Ini Reaksi Ganjar Soal Survei Elektabilitasnya

TEGAL, Mediajateng.net – Calon Gubernur Jawa Tengah nomor urut 1, Ganjar Pranowo mengaku kaget setelah mengetahui beberapa hasil survei Kompas yang dirilis pada hari Rabu (30/5). Utamanya soal tingginya dukungan dari anggota dan simpatisan partai pendukung pasangan penantangnya.

Ganjar mengatakan sebagian besar partai politik dan simpatisannya beralih mendukung pasangan Ganjar-Yasin.
Ternyata dalam pilihan langsung itu, kata Ganjar, memang tergantung siapa calonnya, komunikasi sang calon, banyak pendukung, dan logistik.

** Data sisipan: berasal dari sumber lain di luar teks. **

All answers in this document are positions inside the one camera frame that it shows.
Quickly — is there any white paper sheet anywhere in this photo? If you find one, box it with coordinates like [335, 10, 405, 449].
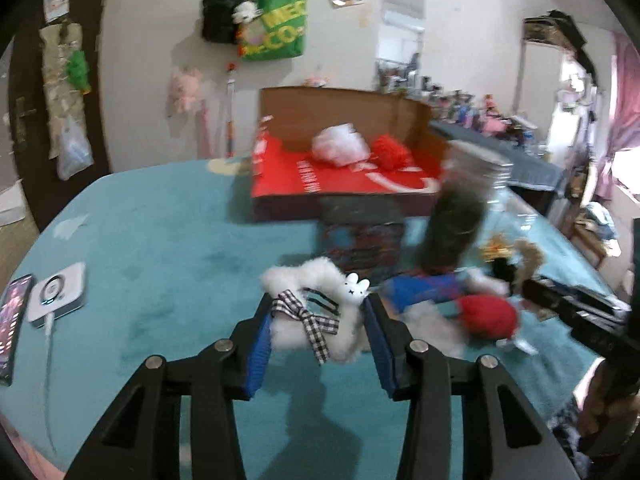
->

“Sebenarnya dari 2013 kondisinya seperti itu dan kondisi hari ini sama. Jadi para anggota atau pendukung partai yang mengusung pasangan lain ternyata punya independensi untuk memilih. Jadi dukungannya lebih melihat pada individu atau tokoh,” kata Ganjar usai berkunjung di kediaman mantan anggota DPR RI, Marsinggih Marnadi Jalan Kutilang, Slawi Kulon, Kecamatan Slawi, Kabupaten Tegal, Rabu (30/5).

Namun demikian dirinya tidak mau terlena dengan hasil survei, terlebih dalam beberapa poin survei dirinya justri mengalami penurunan. Jika melihat angkanya, kata Ganjar, tidak beranjak jauh dari hasil survei sebelumnya pada bulan Maret. Namun jika melihat perkembangannya dari sisi popularitas meningkat, meskipun secara keseluruhan menurun.

“Saya bisa mengerti, karena pada bulan Maret dulu saya masih awal. Karena masih awal masyarakat lebih mengenal saya sebagai petahana (belum Ganjar – Yasin) mungkin karena petahana lebih bagus orang tahunya,” katanya.

Dia mengaku jika menengok hasil surveinya, capaian angka itu ekuivalennya sama dengan yang diharapkan kader partai dan relawan, yakni berada pada angka 70 persenan. “Hari Senin kemarin ada survei, saya kalah. Saya lihat dulu ini surveinya siapa, oh itu. Banyak yang tidak percaya dan tanya, ya tinggal kredibilitas lembaga surveinya,”

Dia juga memberi gambaran pada hasil survei saat Pilpres 2014 silam. Kala itu, kebanyakan media mengabarkan Jokowi menang, tetapi ada media yang mengabarkan sebaliknya, Jokowi tidak menang.

“Jangan-jangan kemarin itu (Liga Champion) antara Real Madrid dan Liverpool, yang menang Liverpool? Kalau iya, berarti televisimu rusak,” selorohnya.

Maka tugas kita sekarang, kata Ganjar, mengamankan capaian itu. ganjar pun menginstruksikan agar para pendukung tidak boleh lengah. Dia mengibaratkan, kalau ajang Pilgub ini sebuah maraton, maka fase ini tepat menjelang finis.

“Kira-kira 25 hari terakhir ini untuk lari sekencang-kencangnya karena kita akan memasuki garis finis. Tidak boleh melenakan. Untuk beberapa daerah, akan ada genjotan-genjotan secara sporadis pada potensi kekuatan yang ada. Daerah yang lemah akan ngikut dan daerah yang kuat akan gas pol,” katanya.

Ganjar berharap elektabilitasnya meroket hingga tanggal 27 Juni 2018, atau saat hari pencoblosan.

Untuk itu, Ganjar akan menerapkan strategi dalam rangka mempertahankan, bahkan meningkatkan elektabilitasnya dalam jangka kurang dari sebulan ini.

“Jurus utama adalah silaturahmi, keliling dengan masyarakat, berdialog, memikirkan solusi, dan menindaklanjuti keluhan,” katanya.

Sementara itu, Marsinggih Marnadi mengatakan Ganjar Pranowo satu-satunya orang yang pantas memimpin Jawa Tengah lagi.

“Ganjar iku gubernur paling tak alem. Nyong nyoblos pak Ganjar. Nyong bangga temen,” kata dia di hadapan para relawan dan simpatisan.

Perlu diketahui, Litbang Kompas merilis survei elektabilitas pasangan Ganjar-Yasin capai 76,6 persen, sedangkan Sudirman-Ida 15 persen.